- _Goal of the exercise_: Using the data that follows, report how many lines include "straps"; output no other text.
(Information Opens)
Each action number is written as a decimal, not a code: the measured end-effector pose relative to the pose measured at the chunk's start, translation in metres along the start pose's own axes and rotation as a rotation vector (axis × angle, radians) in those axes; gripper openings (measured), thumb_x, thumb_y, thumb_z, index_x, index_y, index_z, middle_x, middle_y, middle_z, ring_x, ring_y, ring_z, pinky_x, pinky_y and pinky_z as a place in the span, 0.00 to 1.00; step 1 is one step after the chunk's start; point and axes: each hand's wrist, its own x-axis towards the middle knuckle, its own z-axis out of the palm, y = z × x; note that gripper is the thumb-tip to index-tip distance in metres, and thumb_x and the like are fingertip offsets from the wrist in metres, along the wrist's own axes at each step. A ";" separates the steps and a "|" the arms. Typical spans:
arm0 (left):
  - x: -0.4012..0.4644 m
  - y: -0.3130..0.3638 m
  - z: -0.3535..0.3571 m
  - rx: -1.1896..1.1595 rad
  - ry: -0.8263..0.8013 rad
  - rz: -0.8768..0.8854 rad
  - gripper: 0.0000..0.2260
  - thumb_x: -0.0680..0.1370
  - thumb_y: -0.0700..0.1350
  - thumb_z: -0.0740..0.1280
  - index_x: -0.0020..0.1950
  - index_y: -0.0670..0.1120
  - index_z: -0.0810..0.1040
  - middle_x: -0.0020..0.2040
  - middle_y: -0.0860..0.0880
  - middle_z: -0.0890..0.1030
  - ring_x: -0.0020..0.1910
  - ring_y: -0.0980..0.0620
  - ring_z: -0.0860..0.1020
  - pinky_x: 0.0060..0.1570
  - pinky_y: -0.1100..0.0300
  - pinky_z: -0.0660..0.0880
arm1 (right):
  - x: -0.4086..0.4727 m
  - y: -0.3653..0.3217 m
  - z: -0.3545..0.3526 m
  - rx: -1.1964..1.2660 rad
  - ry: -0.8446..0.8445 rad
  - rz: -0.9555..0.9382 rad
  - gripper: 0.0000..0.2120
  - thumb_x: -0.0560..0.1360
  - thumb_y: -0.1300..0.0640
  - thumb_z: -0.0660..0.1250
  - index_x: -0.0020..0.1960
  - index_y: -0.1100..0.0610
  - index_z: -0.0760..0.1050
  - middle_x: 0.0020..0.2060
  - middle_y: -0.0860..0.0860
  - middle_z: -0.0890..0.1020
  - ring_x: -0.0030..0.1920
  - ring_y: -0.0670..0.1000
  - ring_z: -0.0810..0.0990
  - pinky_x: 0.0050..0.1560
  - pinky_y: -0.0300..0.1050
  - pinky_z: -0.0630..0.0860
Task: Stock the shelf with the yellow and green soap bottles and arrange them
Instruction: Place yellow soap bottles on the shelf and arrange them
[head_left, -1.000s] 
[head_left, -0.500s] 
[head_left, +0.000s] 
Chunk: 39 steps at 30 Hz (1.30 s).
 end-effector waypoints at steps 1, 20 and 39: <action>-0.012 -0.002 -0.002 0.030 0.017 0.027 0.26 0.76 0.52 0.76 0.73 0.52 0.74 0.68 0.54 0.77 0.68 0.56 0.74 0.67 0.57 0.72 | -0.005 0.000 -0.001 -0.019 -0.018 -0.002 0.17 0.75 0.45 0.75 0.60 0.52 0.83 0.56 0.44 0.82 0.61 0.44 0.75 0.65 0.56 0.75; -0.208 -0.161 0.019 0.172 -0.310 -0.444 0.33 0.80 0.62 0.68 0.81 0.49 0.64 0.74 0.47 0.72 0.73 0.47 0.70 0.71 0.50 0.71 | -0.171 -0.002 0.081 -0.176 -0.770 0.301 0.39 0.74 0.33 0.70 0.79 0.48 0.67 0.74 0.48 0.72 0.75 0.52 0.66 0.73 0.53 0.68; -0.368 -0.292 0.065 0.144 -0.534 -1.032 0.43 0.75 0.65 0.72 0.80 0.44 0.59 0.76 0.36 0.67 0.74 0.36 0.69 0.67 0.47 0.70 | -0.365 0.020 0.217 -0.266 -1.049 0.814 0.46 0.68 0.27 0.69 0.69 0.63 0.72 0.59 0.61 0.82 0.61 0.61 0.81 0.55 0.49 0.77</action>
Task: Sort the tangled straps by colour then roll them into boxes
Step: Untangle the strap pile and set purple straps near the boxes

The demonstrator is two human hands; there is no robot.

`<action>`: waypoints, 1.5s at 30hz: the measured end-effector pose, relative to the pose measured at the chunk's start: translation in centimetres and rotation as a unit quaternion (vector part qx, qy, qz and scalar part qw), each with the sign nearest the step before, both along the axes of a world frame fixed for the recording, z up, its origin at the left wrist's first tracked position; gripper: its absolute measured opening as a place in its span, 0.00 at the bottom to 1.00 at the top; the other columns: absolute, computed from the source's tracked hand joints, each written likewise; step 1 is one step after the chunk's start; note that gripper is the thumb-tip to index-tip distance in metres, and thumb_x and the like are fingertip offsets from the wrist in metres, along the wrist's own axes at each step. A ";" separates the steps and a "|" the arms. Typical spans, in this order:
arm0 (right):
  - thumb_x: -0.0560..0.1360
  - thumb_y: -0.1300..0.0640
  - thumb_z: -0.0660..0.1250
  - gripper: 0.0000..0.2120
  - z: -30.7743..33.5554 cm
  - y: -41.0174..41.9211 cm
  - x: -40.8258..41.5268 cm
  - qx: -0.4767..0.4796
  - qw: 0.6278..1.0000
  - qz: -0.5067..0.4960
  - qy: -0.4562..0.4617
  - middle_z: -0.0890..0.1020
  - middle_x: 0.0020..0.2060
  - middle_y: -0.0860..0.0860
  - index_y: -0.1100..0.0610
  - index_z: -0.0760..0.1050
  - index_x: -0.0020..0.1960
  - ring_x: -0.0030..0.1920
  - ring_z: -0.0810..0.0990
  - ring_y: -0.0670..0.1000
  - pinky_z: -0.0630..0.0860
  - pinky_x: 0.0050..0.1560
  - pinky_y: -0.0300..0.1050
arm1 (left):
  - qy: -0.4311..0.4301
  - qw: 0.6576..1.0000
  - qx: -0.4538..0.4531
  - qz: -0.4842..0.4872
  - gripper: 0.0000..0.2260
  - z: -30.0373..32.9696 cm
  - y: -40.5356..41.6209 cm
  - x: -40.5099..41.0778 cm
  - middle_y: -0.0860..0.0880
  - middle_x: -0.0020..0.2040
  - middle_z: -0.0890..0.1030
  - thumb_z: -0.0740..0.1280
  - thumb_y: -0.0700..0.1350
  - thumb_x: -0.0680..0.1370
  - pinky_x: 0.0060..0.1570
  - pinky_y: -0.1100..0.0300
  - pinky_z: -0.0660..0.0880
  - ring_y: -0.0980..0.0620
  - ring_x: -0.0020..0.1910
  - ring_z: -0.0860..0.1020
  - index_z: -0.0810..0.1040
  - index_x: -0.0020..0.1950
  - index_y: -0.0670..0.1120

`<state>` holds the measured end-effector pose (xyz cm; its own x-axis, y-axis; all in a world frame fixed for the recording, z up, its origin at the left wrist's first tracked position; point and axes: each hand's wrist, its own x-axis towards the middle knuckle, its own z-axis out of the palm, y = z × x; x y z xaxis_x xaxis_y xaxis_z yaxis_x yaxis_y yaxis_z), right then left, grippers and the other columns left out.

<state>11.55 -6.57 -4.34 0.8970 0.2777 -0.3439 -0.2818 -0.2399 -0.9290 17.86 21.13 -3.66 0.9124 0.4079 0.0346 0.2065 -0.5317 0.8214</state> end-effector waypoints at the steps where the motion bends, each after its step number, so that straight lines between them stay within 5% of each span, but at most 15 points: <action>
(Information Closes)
- _Solution for this exercise_: 2